━━━━━ Records

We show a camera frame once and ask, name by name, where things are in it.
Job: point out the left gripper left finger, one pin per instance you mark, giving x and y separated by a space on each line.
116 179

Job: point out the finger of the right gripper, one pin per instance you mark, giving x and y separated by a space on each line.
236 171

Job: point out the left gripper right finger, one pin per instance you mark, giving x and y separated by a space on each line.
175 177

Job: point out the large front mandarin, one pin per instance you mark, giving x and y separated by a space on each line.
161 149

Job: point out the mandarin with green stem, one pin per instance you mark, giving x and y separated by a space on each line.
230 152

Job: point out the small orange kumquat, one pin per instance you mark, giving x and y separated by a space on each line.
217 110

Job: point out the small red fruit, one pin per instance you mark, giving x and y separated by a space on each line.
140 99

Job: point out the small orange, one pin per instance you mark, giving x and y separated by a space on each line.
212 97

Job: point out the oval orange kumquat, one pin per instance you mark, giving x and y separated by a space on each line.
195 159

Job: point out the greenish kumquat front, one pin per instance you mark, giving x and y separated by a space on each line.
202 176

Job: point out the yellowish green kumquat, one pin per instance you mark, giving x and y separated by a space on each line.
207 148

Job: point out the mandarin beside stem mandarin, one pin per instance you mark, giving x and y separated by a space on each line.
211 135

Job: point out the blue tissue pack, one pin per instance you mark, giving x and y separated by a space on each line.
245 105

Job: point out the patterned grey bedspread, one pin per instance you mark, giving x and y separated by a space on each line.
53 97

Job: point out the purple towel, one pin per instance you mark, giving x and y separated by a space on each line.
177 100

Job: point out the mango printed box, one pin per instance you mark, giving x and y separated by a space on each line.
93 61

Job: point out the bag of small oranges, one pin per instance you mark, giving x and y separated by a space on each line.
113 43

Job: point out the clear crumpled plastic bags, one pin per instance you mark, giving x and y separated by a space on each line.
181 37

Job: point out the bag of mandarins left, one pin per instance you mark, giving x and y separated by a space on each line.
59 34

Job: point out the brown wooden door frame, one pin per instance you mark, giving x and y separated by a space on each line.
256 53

━━━━━━━━━━
━━━━━ Records

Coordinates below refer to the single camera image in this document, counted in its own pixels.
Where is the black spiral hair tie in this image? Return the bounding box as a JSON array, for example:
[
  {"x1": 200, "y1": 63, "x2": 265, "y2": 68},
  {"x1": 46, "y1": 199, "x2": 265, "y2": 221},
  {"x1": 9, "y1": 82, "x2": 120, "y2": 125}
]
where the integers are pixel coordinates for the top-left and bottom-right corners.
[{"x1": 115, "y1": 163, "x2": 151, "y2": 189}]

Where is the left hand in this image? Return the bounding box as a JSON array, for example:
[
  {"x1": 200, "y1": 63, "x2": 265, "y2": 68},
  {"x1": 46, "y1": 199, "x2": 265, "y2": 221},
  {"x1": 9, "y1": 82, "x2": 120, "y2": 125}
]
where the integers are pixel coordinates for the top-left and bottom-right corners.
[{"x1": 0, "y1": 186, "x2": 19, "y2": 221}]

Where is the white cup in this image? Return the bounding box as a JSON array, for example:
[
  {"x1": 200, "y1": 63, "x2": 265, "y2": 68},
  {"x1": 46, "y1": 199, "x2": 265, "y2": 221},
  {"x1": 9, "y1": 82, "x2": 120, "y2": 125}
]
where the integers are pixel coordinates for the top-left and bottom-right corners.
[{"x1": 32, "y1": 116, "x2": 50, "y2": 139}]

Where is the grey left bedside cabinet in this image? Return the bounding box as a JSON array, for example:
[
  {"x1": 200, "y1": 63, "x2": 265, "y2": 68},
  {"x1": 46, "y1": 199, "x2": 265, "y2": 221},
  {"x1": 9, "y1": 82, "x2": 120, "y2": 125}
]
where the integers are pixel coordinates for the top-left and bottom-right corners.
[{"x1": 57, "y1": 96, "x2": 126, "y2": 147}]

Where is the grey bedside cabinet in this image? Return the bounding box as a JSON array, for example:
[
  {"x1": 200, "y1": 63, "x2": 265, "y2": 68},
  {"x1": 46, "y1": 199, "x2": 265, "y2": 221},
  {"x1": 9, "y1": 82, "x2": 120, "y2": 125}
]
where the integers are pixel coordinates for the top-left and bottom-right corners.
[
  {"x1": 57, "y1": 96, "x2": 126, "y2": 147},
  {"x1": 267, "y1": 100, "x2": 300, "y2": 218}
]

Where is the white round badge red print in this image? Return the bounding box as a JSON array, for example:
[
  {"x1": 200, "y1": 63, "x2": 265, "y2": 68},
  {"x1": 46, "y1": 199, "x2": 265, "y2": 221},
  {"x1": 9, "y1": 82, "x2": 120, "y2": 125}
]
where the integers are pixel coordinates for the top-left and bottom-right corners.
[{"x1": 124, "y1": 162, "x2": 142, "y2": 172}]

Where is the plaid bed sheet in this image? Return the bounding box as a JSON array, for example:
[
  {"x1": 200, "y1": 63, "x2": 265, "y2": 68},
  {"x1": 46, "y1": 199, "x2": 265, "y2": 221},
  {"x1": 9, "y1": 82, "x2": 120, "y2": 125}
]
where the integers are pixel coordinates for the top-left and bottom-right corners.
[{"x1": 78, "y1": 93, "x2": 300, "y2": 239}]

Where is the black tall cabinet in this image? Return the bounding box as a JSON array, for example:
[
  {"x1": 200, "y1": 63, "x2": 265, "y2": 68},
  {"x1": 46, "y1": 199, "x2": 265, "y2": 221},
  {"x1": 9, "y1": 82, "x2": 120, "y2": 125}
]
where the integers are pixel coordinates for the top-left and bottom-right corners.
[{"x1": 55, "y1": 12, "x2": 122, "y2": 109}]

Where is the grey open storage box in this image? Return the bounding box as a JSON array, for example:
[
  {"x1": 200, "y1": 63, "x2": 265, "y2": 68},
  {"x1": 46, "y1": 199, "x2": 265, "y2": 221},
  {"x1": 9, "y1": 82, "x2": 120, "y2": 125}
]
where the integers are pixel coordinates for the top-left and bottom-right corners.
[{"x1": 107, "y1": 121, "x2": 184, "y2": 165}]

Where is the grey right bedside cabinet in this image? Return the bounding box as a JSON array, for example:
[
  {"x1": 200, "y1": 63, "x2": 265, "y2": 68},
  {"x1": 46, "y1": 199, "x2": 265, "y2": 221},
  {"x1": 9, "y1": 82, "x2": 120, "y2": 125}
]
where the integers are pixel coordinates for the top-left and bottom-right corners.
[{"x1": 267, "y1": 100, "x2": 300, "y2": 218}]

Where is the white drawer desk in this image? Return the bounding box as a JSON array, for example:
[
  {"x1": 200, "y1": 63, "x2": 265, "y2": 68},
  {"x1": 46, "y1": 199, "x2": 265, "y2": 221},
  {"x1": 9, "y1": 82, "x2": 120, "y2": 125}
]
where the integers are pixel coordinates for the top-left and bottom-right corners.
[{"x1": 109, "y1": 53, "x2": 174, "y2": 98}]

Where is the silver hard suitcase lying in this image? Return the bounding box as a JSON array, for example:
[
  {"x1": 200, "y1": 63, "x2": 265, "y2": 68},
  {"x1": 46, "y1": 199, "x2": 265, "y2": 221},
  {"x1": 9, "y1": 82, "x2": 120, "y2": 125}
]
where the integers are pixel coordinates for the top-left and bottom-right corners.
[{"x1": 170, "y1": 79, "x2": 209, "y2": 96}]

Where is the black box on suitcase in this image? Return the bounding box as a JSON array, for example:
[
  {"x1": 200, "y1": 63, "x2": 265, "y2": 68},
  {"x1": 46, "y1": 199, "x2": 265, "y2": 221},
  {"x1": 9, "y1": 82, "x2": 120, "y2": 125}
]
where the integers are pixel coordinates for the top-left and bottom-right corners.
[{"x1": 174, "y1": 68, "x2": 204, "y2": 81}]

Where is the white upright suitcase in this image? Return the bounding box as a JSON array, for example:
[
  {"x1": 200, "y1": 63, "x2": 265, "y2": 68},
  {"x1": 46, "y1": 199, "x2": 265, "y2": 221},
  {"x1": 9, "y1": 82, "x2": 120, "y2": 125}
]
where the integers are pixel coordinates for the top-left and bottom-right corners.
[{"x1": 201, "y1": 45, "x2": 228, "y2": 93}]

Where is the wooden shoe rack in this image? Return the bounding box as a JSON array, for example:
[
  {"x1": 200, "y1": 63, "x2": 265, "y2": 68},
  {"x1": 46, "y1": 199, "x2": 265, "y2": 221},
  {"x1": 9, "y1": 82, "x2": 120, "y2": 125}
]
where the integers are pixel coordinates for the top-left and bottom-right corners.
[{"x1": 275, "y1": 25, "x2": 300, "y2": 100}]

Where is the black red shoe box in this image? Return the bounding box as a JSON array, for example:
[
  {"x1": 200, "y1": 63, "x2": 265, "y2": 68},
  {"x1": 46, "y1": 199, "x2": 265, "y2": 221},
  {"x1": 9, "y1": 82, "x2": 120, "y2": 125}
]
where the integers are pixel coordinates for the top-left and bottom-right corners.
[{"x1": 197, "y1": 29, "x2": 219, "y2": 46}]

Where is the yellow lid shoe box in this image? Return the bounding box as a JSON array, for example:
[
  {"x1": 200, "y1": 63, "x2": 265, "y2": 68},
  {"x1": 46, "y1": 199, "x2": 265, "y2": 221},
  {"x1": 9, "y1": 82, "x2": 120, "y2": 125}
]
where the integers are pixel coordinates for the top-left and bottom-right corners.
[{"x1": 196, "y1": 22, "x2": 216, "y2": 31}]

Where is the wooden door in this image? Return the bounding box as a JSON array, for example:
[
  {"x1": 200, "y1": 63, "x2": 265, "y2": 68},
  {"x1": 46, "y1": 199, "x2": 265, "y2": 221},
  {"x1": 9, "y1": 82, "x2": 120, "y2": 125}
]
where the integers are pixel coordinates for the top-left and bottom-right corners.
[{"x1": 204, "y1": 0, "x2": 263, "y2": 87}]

━━━━━━━━━━
━━━━━ Records

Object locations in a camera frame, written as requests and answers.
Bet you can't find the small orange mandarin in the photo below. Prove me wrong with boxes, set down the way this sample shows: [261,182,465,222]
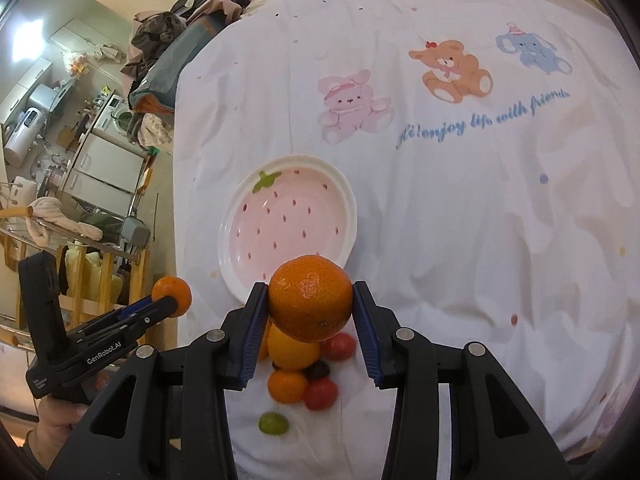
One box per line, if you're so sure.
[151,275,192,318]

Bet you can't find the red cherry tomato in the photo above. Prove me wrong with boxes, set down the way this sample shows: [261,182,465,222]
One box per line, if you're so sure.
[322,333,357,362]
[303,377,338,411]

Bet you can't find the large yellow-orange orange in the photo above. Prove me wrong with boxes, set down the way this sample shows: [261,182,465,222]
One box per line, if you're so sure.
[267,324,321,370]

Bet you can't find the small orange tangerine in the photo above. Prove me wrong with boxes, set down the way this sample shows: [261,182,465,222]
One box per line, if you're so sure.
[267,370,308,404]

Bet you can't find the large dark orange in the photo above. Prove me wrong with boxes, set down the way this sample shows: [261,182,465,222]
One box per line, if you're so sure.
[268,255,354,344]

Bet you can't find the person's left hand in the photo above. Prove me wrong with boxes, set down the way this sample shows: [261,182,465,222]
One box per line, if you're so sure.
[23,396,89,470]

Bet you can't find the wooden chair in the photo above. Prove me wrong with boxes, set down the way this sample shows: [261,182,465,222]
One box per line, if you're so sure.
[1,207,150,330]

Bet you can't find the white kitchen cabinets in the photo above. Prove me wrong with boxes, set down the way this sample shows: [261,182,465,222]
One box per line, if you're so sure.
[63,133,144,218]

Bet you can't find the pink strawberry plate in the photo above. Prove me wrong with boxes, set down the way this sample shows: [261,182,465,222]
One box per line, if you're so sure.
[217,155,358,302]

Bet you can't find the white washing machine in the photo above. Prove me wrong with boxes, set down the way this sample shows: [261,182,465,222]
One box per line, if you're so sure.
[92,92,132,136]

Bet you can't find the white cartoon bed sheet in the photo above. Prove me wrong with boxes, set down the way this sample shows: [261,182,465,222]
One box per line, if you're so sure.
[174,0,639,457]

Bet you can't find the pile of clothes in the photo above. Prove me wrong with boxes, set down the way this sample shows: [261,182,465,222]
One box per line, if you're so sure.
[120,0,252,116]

━━━━━━━━━━

* What is required
For the string "sheet", show each line of the entries above where it occurs.

* Task output
Where is the plaid bed sheet in this image? Return the bounding box as a JSON array, for example:
Bet you can't find the white cartoon bed sheet in the photo above. Prove me wrong with boxes, set down the way this sample shows: [261,182,465,222]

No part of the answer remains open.